What the exercise asks: Copy each line of the listing below exactly and drop the images.

Recorded data section start

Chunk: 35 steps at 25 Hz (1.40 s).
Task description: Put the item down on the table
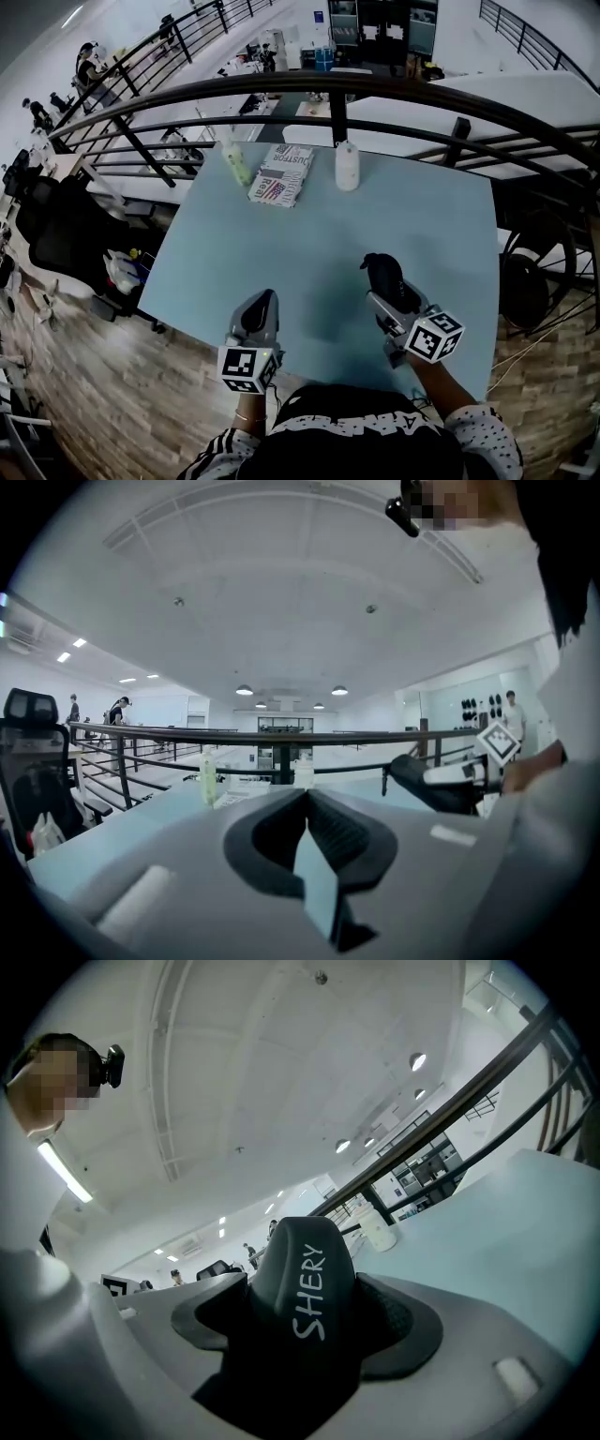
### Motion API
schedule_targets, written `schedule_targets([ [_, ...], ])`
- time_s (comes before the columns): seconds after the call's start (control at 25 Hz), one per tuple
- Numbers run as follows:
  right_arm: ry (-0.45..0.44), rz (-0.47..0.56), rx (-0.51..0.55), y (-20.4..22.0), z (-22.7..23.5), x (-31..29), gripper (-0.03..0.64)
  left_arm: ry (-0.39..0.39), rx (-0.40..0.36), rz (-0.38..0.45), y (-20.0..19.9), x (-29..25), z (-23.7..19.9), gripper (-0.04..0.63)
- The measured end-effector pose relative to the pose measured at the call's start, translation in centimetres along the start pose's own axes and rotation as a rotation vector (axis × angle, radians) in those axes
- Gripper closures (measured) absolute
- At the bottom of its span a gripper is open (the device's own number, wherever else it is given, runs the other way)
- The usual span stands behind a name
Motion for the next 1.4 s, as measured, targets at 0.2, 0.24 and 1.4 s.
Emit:
schedule_targets([
  [0.2,0.059,-0.011,0.009,0.6,0.5,-1.6,0.250,0.038,-0.006,0.003,0.1,-1.7,-1.7,0.595],
  [0.24,0.070,-0.015,0.010,0.8,0.6,-1.9,0.250,0.046,-0.009,0.000,0.2,-2.0,-2.0,0.595],
  [1.4,0.367,-0.118,0.018,6.9,5.2,-7.2,0.250,0.206,-0.020,-0.046,2.2,-7.8,-8.7,0.595],
])
Point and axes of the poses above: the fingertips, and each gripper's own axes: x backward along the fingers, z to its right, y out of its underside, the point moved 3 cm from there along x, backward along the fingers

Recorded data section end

Exercise answer:
Chunk: 35 steps at 25 Hz (1.40 s).
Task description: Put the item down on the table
### Motion API
schedule_targets, written `schedule_targets([ [_, ...], ])`
- time_s (comes before the columns): seconds after the call's start (control at 25 Hz), one per tuple
- Numbers run as follows:
  right_arm: ry (-0.45..0.44), rz (-0.47..0.56), rx (-0.51..0.55), y (-20.4..22.0), z (-22.7..23.5), x (-31..29), gripper (-0.03..0.64)
  left_arm: ry (-0.39..0.39), rx (-0.40..0.36), rz (-0.38..0.45), y (-20.0..19.9), x (-29..25), z (-23.7..19.9), gripper (-0.04..0.63)
- The measured end-effector pose relative to the pose measured at the call's start, translation in centimetres along the start pose's own axes and rotation as a rotation vector (axis × angle, radians) in those axes
- Gripper closures (measured) absolute
- At the bottom of its span a gripper is open (the device's own number, wherever else it is given, runs the other way)
- The usual span stands behind a name
Motion for the next 1.4 s, as measured, targets at 0.2, 0.24 and 1.4 s.
Emit:
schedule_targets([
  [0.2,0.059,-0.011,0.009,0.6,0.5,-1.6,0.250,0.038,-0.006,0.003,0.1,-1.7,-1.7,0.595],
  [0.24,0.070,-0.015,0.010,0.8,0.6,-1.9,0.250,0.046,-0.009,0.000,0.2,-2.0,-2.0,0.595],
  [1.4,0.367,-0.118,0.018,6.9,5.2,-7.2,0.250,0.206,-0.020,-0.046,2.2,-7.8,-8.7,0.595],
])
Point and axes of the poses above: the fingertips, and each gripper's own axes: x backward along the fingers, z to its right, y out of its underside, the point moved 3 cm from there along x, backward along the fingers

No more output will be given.